VIRGINIA AND HER SISTER, VANESSA BELL
Scenes, I note, seldom illustrate my relation with Vanessa; it has been too deep for ‘scenes’. Vanessa and I were both what we call tomboys; that is, we played cricket, scrambled over rocks, climbed trees, were said not to care for clothes and so on.
Until she was fifteen indeed, she was outwardly sober and austere, the most trustworthy, and always the eldest; sometimes she would lament her “responsibilities”. But beneath the serious surface … there burnt also the…passion for art. …Once I saw her scrawl on a black door a great maze of lines, with white chalk. “When I am a famous painter-” she began, and then turned shy and rubbed it out in her capable way...She was awkward as a long-legged colt.
Nessa, when Stella died was just eighteen.
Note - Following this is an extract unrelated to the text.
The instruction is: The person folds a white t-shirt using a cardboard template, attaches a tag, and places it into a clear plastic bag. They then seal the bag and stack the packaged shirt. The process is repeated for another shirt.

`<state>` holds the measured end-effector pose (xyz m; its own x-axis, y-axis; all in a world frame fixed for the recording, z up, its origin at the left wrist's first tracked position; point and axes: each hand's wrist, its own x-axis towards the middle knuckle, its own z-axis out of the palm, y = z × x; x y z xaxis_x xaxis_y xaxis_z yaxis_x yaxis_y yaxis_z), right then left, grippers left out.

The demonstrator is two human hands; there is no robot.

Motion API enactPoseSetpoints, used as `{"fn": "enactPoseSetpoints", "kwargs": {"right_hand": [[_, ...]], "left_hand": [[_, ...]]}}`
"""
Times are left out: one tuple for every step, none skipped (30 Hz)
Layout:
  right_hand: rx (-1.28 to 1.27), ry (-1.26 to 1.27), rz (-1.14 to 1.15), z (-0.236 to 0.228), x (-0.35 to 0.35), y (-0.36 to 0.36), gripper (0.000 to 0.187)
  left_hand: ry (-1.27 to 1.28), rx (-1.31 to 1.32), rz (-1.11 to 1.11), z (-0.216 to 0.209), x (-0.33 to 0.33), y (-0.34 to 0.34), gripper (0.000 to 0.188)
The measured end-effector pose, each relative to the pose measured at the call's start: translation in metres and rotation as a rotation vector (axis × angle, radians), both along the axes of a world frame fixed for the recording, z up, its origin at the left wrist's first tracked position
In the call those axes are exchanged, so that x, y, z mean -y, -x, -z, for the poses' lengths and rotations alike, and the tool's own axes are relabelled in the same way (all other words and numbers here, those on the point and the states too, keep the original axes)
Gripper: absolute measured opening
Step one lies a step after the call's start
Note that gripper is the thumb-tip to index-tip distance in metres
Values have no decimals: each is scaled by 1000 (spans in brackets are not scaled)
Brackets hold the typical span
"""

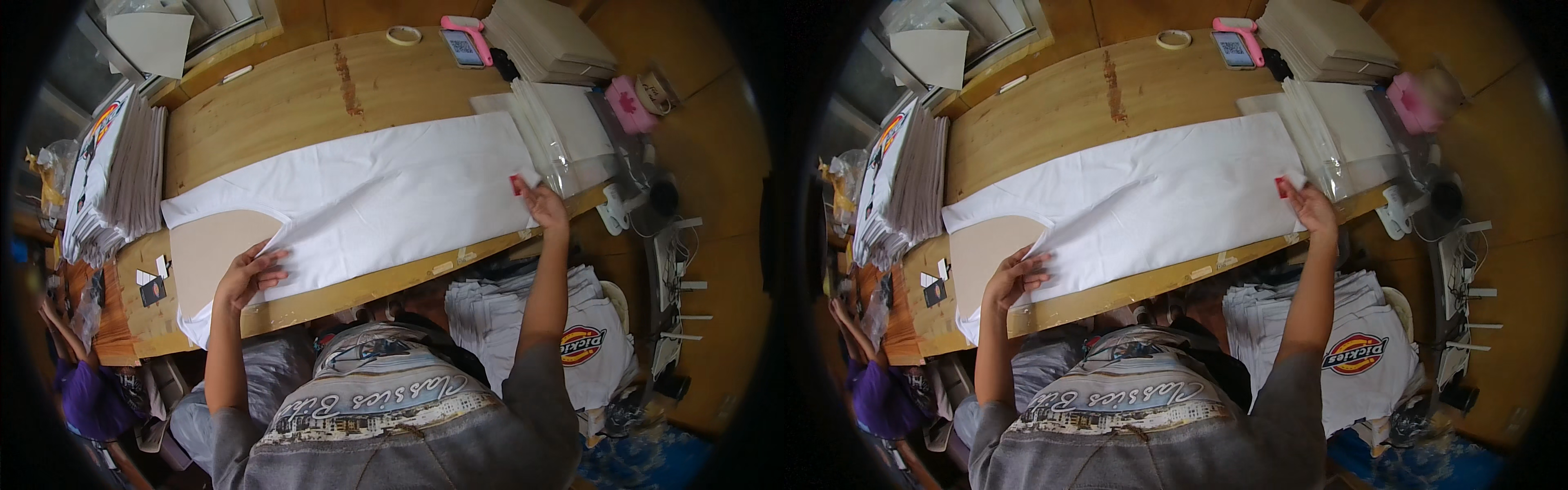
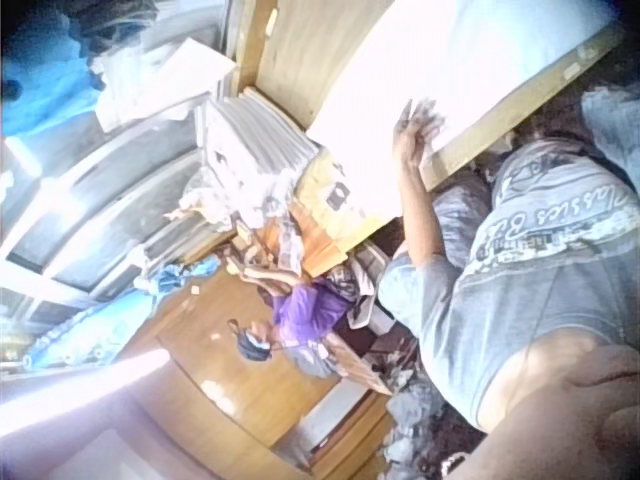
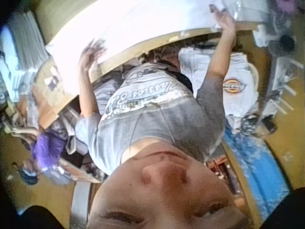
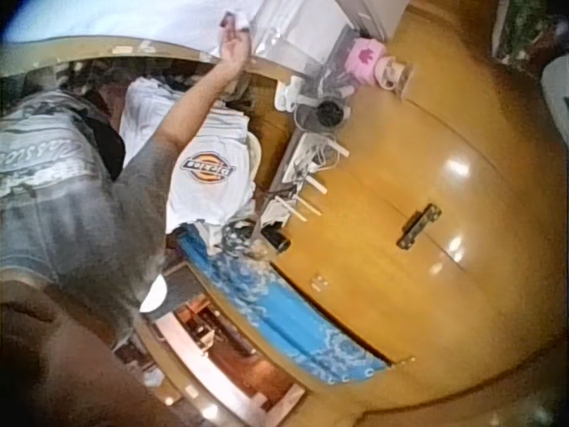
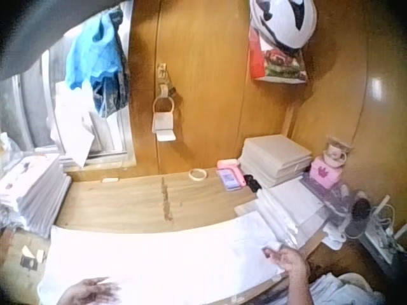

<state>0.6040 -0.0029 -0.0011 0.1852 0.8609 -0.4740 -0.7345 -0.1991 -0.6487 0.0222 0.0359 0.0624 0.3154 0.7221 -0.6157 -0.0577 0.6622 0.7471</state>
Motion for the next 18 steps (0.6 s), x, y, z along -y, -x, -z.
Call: {"fn": "enactPoseSetpoints", "kwargs": {"right_hand": [[196, 37, -57, -3, -6, 4, 43], [393, 74, -112, -7, -9, 6, 44], [590, 115, -157, -9, -11, 9, 45], [765, 197, -205, -18, -13, 16, 43], [1117, 242, -237, -16, -14, 17, 42], [1472, 291, -259, -15, -12, 17, 41], [1825, 324, -291, -23, -17, 29, 40], [2019, 391, -236, -33, -19, 41, 32], [2100, 303, -225, -42, -23, 46, 30], [2179, 210, -215, -49, -28, 49, 28], [2255, 112, -204, -53, -35, 49, 26], [2006, -54, -85, -39, -38, 23, 21], [1800, -10, -17, -33, -46, 9, 21], [1593, 27, 43, -29, -53, -2, 21], [1384, 62, 98, -23, -60, -9, 22], [1463, 12, 185, -14, -66, -12, 26], [1586, 91, 155, -7, -73, -16, 27], [1703, 171, 118, 2, -82, -16, 29]], "left_hand": [[2, -161, 111, 6, -9, 2, 55], [-111, -526, 207, 10, -13, 1, 52], [-245, -716, 317, 6, -19, -4, 49], [-376, -908, 424, -2, -22, -11, 46], [-509, -1098, 529, -8, -25, -20, 43], [-619, -1237, 526, -11, -27, -30, 40], [-743, -1219, 492, -7, -28, -31, 39], [-866, -1199, 457, 3, -29, -32, 39], [-995, -1170, 426, 12, -33, -36, 39], [-987, -1098, 387, 19, -35, -39, 34], [-1139, -1005, 336, 23, -37, -38, 31], [-1305, -881, 305, 27, -46, -42, 28], [-1453, -769, 262, 31, -52, -41, 26], [-1229, -748, 216, 35, -55, -38, 24], [-1002, -721, 172, 41, -56, -35, 23], [-778, -687, 134, 42, -59, -34, 23], [-804, -718, 151, 42, -62, -36, 22], [-826, -754, 168, 41, -65, -37, 22]]}}
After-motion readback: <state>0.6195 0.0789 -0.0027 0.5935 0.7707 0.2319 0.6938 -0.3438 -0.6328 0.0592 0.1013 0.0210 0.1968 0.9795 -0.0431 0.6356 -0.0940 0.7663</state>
Vanessa … was exalted, in the most tragic way, to a strange position, full of power and responsibility.
And she moved, like some young Queen, all weighted down with the pomp of her ceremonial robes, perplexed and mournful, uncertain of her way.
Very soon after Stella’s death, Nessa and I formed together a close conspiracy. In that world of many men, coming and going, in that big house with innumerable rooms, we formed our private nucleus.
I visualize it as a little sensitive center of acute life; of instantaneous sympathy, in the great echoing shell of Hyde Park Gate. The shell was empty all day. In the evening they would all come; Adrian from Westminster; Jack from Lincoln’s Inn Fields; George from the Post office or the Treasury. Every day we did battle for that which was always being snatched from us, or distorted.
The most imminent obstacle, the most oppressive stone laid upon our vitality and its struggle to live was of course father. Day after day we tried to remove the pressure of his tremendous obstacle. Then father died.
Vanessa wound up Hyde Park Gate once and for all. She had sold; she had burnt; she had sorted. It was thus that 46 Gordon Square came into existence. Everything was going to be new; everything was going to be different. Everything was on trial.